La Cour de cassation, par son ordonnance n° 10404 du 1er juin 2020, conformément à sa jurisprudence consolidée, a exprimé le principe selon lequel la reconnaissance de l’accident de travail ou de la maladie professionnelle par l’INAIL n’implique pas automatiquement la responsabilité de l’employeur pour les dommages subis par le salarié.
Faits
Le travailleur d’une entreprise de transports a saisi les tribunaux afin d’obtenir la réparation du préjudice biologique qui lui a été causé par la pathologie dont il souffrait (aphantrite), contractée – selon lui – suite au non-respect par cette entreprise de l’obligation de sécurité imposée par l’art. 2087 du code civil italien.
La Cour d’appel territorialement compétente, confirmant la décision de première instance qui rejetait la demande, a souligné que le travailleur n’avait pas apporté la preuve de ce prétendu non-respect, alors que l’entreprise défenderesse avait prouvé « qu’elle avait respecté toutes les obligations prévues par la loi en matière de sécurité au travail« .

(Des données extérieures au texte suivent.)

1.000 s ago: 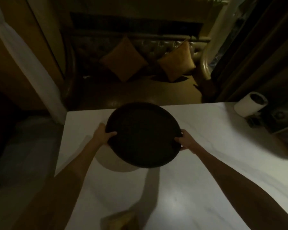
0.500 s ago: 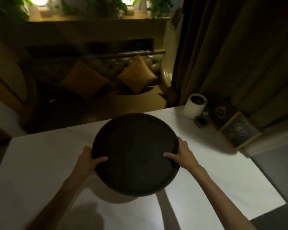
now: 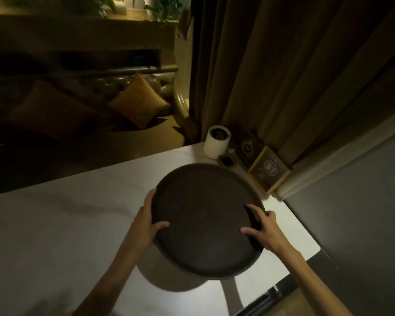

Le travailleur a donc saisi la Cour de Cassation, en invoquant deux motifs, contestés par la société dans son mémoire en défense.
La décision de la Cour de Cassation
La Cour de Cassation, en formulant sa décision, a tout d’abord relevé que (i) la responsabilité de l’entrepreneur pour absence de mesures appropriées pour protéger l’intégrité physique du travailleur découle de règles spécifiques et, à défaut, de la disposition d’ordre général de l’article 2087 du code civil italien. Il s’agit de la disposition finale du système de prévention des accidents qui peut être étendue aux situations et hypothèses qui n’ont pas encore été expressément envisagées et évaluées par le législateur au moment de sa formulation.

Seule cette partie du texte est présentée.